Robin Hood and the Bishop [Child 143]

DESCRIPTION: Robin sees a bishop with a large company and fears to be taken. He appeals to an old wife, trades clothes with her, returns to his men. She is taken for him, but they rescue her, take money from the bishop, make him say mass and ride away backwards.
AUTHOR: unknown
EARLIEST DATE: 1663 (garland); a song that was likely this one was entered into the Stationer's Register in 1656
KEYWORDS: Robinhood clergy disguise rescue
FOUND IN:
REFERENCES (10 citations):
Child 143, "Robin Hood and the Bishop" (1 text)
Bronson 143, comments only
Ritson-RobinHood, pp. 119-122, "Robin Hood and the Bishop" (2 text)
Flanders-AncientBalladsTraditionallySungInNewEngland3, p. 117, "Robin Hood and the Bishop" (1 fragment of a single line, identified as this seemingly by title; there is no real reason to think it is this ballad)
Leach-TheBalladBook, pp. 408-411, "Robin Hood and the Bishop" (1 text)
Niles-BalladBookOfJohnJacobNiles 47, "Robin Hood Rescuing Three Squires" (2 texts, 2 tunes, of which only the second could be this ballad, and even it is mixed with Child 140)
Olson-BroadsideBalladIndex, RZN5, "Come gentlemen all, and listen a while"
ADDITIONAL: Stephen Knight, editor (with a manuscript description by Hilton Kelliher), _Robin Hood: The Forresters Manuscript_ (British Library Additional MS 71158), D. S. Brewer, 1998, pp. 12-15, "Robin Hood and the Old Wife" (1 text)

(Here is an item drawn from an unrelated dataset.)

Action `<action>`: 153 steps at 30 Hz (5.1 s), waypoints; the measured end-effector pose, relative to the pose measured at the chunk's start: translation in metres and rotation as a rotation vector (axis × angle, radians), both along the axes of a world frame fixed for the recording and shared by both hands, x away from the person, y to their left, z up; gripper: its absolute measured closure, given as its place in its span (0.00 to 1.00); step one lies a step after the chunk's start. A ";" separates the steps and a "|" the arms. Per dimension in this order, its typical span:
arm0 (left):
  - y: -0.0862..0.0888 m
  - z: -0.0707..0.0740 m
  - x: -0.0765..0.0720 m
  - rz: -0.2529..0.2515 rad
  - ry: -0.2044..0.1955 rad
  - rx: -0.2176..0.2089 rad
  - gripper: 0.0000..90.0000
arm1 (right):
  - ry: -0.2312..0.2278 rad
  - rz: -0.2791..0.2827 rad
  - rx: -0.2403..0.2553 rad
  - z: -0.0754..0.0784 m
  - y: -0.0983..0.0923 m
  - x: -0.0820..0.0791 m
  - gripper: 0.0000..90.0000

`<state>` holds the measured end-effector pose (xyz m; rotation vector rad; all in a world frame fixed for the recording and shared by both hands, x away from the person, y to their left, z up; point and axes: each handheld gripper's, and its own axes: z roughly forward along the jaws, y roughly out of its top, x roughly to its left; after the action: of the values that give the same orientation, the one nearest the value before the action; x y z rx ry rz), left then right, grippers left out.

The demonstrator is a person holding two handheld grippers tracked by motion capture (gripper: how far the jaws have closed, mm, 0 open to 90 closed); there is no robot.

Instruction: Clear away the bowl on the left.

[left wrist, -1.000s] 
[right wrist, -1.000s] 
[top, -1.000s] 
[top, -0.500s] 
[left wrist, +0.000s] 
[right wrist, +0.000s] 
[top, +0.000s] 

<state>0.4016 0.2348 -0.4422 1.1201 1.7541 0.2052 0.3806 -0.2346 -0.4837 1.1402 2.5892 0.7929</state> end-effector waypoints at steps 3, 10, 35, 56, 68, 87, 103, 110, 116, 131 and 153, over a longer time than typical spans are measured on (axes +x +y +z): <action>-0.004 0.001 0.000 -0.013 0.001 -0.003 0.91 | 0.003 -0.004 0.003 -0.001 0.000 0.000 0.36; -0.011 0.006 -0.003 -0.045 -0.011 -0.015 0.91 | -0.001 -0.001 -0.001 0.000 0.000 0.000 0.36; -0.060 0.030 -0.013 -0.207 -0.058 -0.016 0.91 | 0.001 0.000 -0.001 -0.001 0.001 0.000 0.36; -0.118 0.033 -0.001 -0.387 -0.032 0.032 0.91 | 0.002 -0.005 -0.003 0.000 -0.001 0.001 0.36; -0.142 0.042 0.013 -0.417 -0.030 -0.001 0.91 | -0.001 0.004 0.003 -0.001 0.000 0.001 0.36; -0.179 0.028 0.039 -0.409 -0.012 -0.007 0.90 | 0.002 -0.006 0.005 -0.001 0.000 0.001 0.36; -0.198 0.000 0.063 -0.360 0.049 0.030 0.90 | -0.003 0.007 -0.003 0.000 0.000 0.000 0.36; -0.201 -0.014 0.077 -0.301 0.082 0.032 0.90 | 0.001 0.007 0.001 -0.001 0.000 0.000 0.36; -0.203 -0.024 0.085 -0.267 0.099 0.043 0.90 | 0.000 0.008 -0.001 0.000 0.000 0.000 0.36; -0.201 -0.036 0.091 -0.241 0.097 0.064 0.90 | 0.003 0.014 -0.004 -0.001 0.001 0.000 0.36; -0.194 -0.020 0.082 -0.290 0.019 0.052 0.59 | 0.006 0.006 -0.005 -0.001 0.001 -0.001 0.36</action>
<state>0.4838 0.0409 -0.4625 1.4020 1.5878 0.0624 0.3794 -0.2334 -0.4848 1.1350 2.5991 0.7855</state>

Stephen Knight and Thomas Ohlgren, editors, _Robin Hood and Other Outlaw Tales_, TEAMS (Consortium for the Teaching of the Middle Ages), Medieval Institute Publications, Western Michigan University, 2000, pp. 549-555, "Robin Hood and the Bishop" (1 text, newly edited from the sources)
MANUSCRIPT: {MSForresters}, London, British Library MS. Additional 71158, the "Foresters Manuscript," item 3

Roud #3955
CROSS-REFERENCES:
cf. "Robin Hood and the Bishop of Hereford" (plot, lyrics)
NOTES [188 words]: For background on the Robin Hood legend, see the notes on "A Gest of Robyn Hode" [Child 117].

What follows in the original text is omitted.